Here is the truth nobody puts on the official checklist: you can tick off every form above and still feel completely alone if you skip this last step. The students who have the best year are not the ones with the cleanest paperwork. They are the ones who said yes to something in their first week, before the nerves had a chance to win.

So make step seven non-negotiable. The single best move is to find your city in our network, join the per-city WhatsApp community so you have people to message before you have even unpacked, and come to the Welcome Festival, the big arrival event where the whole new cohort meets at once. It is the fastest way we know to turn a list of strangers into the group chat you will spend the year with. Every city page links straight to its own Welcome Festival, so start by finding your city.

What do students get wrong about their first week?

A few patterns repeat every single year.

  • Leaving address registration too late. Appointments fill up in the first weeks of term, and half the other admin waits on that certificate. Book it the day you have a confirmed address.
  • Paying full price for transport. The student pass can be less than a third of the standard fare, like Riga's €15 a month. Never buy the adult ticket before you have your enrolment proof.
  • Trying to do everything before having any fun. The paperwork will still be there on day five. The first-week welcome events will not. Front-load one social thing, not all the admin.
  • Winging the housing search. A cheap room from a stranger online can cost you a deposit and a lot of stress. Use a verified source like Socials Homes, or Fuse Stays in Budapest and Riga.
  • Going it alone. Everyone arriving feels the same wobble in week one. The fix is other people, which is the entire reason the per-city community and the Welcome Festival exist.

Sort the admin, then sort your people

Find your city, join the WhatsApp community and we will see you at the Welcome Festival in week one.

Find your city

Frequently asked questions

What should be on a first week studying abroad checklist?

Seven things, in order: register your address at the local town hall, get a local SIM or eSIM, buy a student transport pass, open a bank account, sort your housing through a trusted source, collect your student card at enrolment, and go to at least one social event in your first week. The last one is the most important and the most skipped.

What should international students do first when they arrive?

Register your address at the local registration office. In most European countries you must do this within a couple of weeks of arriving, and the certificate you get is needed for banks, phone contracts, residence permits and finishing your enrolment. Book the appointment as soon as you have a confirmed place to stay because slots fill fast.

Do I need a local bank account to study abroad?

Not on day one. An online bank like Revolut, N26 or Wise can be opened from your phone before you even arrive and lets you spend in local currency with no foreign card fees. Open a traditional local account later only if a landlord, employer or scholarship specifically requires a local IBAN.
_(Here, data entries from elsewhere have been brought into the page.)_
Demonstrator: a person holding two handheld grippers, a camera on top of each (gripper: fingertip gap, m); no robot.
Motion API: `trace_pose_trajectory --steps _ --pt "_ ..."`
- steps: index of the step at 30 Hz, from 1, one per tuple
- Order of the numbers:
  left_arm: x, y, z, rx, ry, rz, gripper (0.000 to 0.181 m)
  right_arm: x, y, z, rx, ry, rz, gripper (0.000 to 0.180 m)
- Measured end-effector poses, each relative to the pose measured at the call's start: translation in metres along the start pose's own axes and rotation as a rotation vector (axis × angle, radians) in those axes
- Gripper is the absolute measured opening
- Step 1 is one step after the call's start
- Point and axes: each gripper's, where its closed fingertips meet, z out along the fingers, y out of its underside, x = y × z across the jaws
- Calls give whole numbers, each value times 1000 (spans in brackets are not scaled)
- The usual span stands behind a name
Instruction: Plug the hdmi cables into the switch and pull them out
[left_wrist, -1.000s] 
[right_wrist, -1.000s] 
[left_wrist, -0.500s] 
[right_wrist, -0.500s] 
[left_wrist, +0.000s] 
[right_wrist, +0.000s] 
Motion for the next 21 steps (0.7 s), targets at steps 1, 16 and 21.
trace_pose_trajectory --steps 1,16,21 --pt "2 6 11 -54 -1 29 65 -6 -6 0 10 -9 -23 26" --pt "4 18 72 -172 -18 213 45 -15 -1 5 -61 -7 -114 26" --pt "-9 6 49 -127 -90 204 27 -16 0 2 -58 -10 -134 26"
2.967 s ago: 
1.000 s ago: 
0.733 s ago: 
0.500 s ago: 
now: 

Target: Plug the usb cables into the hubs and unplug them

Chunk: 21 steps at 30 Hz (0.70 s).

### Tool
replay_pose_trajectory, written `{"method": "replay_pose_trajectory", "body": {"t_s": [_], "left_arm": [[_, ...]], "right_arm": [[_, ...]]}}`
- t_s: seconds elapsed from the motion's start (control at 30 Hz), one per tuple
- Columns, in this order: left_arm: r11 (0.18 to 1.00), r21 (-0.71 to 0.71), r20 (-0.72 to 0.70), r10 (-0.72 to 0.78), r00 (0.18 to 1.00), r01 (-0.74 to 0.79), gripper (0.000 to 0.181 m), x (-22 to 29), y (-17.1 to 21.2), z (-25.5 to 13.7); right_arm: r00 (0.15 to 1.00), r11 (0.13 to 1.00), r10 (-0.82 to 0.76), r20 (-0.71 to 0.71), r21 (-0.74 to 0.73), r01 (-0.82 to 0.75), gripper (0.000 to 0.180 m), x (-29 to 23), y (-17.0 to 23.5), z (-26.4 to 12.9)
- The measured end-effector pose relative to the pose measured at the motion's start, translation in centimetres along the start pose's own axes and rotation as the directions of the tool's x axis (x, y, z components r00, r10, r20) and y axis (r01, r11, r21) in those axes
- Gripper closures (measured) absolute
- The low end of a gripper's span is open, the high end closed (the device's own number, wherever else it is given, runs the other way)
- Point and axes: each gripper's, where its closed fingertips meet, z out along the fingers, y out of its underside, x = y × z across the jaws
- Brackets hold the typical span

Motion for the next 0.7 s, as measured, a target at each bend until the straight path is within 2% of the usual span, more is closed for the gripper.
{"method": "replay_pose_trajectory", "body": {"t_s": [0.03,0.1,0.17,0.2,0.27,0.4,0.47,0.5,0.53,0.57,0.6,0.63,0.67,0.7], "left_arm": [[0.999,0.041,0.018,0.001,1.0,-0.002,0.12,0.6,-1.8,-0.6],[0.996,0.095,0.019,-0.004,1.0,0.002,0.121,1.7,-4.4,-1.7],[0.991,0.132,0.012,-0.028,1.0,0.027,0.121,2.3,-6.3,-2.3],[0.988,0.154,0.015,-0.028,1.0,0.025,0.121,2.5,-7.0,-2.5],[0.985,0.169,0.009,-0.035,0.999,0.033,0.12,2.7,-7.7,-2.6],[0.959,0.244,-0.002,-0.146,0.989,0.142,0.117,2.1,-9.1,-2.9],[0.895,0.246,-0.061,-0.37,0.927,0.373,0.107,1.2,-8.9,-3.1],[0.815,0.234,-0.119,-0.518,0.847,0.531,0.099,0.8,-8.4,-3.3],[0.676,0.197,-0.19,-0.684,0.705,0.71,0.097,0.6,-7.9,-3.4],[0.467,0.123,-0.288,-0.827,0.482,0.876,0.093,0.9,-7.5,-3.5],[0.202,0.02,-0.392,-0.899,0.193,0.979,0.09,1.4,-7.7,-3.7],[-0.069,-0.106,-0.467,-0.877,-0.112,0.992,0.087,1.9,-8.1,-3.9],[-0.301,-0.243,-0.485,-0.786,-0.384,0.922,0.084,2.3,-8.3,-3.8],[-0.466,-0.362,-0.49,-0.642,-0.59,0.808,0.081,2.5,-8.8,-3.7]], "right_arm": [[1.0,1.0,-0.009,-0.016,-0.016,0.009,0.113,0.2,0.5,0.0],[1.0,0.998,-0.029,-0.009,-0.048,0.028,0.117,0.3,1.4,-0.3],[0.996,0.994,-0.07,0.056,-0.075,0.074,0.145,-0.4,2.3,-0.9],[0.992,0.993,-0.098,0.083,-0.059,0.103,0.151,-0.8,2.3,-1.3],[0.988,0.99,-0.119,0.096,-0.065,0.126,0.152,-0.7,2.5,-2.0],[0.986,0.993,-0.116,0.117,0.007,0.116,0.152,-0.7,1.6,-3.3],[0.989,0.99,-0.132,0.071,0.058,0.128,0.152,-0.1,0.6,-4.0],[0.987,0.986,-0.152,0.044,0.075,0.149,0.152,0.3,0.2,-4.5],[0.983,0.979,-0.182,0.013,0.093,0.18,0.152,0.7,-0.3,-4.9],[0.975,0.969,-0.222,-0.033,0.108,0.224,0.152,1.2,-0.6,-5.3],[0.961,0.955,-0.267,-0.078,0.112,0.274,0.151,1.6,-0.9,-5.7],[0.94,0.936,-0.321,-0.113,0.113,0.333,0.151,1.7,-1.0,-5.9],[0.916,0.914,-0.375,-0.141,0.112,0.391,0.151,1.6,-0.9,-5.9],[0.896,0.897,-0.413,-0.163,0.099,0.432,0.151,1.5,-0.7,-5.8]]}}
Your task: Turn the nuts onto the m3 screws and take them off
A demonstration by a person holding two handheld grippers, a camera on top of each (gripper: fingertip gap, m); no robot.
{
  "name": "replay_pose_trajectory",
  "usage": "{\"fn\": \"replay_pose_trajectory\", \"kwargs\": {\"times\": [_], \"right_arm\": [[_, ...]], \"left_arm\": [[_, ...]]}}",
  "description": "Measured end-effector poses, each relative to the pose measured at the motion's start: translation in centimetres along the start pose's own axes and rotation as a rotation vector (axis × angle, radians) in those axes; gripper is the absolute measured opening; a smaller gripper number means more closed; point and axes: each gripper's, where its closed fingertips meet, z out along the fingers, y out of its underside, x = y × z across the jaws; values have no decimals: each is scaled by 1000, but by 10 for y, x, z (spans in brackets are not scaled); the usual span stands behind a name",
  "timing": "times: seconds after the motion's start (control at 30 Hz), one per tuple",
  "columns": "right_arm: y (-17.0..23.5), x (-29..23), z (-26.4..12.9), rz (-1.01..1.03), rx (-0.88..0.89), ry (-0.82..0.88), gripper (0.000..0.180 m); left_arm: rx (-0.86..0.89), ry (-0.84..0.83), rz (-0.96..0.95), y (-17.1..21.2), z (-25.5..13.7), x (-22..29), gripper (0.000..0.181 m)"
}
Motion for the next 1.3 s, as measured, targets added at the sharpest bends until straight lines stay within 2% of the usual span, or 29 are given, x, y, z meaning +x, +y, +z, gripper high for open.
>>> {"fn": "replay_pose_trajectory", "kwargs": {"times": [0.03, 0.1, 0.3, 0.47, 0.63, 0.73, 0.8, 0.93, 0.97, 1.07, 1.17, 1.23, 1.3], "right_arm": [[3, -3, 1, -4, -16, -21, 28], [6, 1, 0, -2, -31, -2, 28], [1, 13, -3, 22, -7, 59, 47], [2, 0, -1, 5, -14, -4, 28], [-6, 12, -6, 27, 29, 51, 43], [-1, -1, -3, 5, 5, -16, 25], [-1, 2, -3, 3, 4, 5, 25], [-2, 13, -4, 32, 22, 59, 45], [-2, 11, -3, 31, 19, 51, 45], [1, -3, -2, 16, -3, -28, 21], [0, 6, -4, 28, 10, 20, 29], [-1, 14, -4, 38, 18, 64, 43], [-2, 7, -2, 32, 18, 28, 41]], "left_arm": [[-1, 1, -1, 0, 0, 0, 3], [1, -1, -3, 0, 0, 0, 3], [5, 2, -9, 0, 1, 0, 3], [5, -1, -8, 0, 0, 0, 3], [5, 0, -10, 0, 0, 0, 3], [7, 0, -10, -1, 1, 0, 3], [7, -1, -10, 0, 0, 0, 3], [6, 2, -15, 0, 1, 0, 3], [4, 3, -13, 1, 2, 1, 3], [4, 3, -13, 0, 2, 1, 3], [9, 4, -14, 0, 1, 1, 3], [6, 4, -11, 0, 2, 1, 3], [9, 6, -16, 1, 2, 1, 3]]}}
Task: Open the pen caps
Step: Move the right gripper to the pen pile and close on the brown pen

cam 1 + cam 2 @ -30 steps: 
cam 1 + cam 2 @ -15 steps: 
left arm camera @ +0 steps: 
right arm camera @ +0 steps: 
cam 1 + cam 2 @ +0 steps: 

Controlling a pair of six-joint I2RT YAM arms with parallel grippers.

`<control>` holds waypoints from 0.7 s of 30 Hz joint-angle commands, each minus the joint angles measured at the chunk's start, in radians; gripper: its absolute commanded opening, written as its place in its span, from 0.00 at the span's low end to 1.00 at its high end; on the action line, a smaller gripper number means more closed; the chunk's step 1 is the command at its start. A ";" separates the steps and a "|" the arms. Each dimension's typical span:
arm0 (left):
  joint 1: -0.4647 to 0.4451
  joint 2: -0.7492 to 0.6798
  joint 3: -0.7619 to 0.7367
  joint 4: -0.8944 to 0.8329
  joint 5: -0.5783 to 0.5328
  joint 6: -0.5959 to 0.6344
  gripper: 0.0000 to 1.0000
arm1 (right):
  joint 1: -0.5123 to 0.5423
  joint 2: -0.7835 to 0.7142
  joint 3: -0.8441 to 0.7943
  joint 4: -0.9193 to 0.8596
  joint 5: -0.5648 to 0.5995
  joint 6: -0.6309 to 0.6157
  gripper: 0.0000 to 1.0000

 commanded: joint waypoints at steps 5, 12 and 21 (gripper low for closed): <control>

How much does a student transport pass cost in Europe?

It varies a lot by city. A student pass is €15 a month in Riga, around €23 in Barcelona, €40 in Lisbon and €58 in Berlin, while Madrid ranges from €10 to €54 depending on zone and age. In Krakow it is around 99 zl and in Budapest around 8,950 Ft. Always buy the student version with your enrolment proof.

How do I meet people in my first week abroad?

Find your city in the TSL network, join its WhatsApp community so you have people to message before you unpack, and come to the Welcome Festival, the arrival event where the whole new cohort meets at once. Say yes to one social thing in week one, before nerves talk you out of it.

Where should I find student housing abroad?

Use a verified source rather than a random social media listing. For most TSL cities, Socials Homes lists verified student housing. For Budapest and Riga, Fuse Stays runs all-inclusive student co-living that makes the move simple. Try to lock in your room before you arrive.